Is +1.8% a real improvement, or is it noise?

siggate answers it, on every eval run, as a CI check:

🟡 UNDERPOWERED: +1.8% is within noise (p=0.34); you'd need ~420 more samples to call it.

Three verdicts, one line each:

verdict meaning what to do
🟢 REAL the change survives the statistics ship it
NOISE you had the power to find an effect; there isn't one don't ship; it's not a change
🟡 UNDERPOWERED you can't tell yet at this sample size collect N more samples (siggate computes N)

It runs as a CLI, a CI exit-code gate, and a GitHub Action that posts the verdict as a PR comment. It is framework-neutral: adapters for lm-evaluation-harness (--log_samples), Inspect AI (.eval logs), and a generic CSV/JSON of per-item scores.

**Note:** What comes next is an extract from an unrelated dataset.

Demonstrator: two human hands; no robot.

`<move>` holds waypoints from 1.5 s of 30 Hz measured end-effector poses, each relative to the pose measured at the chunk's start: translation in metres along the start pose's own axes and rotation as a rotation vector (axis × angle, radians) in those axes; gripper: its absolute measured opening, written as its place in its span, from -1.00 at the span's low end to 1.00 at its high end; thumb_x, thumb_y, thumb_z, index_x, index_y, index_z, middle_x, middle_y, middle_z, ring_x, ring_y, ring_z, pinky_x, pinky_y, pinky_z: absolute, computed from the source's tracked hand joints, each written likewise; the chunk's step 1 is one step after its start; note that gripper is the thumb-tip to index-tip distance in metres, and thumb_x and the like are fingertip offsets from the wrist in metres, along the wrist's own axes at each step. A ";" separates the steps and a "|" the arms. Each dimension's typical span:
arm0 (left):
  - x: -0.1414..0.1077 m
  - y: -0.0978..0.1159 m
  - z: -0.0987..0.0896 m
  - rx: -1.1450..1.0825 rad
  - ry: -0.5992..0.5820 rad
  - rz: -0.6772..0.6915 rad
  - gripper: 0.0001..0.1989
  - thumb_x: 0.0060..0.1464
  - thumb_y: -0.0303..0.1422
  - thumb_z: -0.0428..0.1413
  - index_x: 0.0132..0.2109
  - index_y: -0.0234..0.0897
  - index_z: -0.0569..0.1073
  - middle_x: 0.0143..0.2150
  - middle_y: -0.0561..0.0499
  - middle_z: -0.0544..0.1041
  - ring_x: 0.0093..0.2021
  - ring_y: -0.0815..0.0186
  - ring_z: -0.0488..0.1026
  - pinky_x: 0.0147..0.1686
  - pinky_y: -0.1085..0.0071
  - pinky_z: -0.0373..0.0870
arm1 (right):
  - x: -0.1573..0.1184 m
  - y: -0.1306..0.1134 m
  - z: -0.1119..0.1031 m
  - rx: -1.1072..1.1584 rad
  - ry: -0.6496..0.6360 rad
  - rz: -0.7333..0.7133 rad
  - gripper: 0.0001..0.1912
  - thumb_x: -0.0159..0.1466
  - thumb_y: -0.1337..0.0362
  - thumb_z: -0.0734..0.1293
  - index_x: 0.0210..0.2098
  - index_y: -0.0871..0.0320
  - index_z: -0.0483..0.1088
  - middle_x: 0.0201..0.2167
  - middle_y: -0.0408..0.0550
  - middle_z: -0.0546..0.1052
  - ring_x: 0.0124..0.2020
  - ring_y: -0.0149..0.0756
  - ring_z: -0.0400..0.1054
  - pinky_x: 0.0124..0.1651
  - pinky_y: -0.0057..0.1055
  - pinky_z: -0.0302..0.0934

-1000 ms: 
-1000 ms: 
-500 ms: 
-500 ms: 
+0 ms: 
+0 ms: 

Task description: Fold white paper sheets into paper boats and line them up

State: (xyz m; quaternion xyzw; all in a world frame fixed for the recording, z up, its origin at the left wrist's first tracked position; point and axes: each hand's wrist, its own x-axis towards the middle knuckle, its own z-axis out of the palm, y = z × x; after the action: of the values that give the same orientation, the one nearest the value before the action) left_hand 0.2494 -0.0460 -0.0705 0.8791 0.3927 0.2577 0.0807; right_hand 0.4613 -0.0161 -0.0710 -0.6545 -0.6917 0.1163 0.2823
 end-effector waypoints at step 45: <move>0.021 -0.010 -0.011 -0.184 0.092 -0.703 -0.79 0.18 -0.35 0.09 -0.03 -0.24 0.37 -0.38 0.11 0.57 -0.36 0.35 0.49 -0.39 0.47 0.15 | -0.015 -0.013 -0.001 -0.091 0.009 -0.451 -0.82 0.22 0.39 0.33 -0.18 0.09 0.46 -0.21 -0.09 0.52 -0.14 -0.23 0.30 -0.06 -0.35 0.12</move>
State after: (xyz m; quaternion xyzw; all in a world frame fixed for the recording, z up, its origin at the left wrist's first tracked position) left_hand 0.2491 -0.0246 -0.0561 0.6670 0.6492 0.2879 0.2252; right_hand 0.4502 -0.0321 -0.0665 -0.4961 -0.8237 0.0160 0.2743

The moat: it doesn't reinvent the statistics

The hard part of this is the statistics, and they are already built and tested. siggate is a thin productization layer over deltagate — the eval-reliability toolkit, which generalizes the paired/multiplicity/power helpers the author contributed to Inspect AI. deltagate supplies, verbatim:

  • the paired-delta confidence interval (the correct paired analysis on shared samples — not the unpaired test everyone reaches for),
  • Holm-Bonferroni / Benjamini-Hochberg multiplicity correction across a suite,
  • power / minimum-sample math (the "N more samples" number), and
  • the selection-bias-aware "is this real?" probability (deflated, for best-of-N).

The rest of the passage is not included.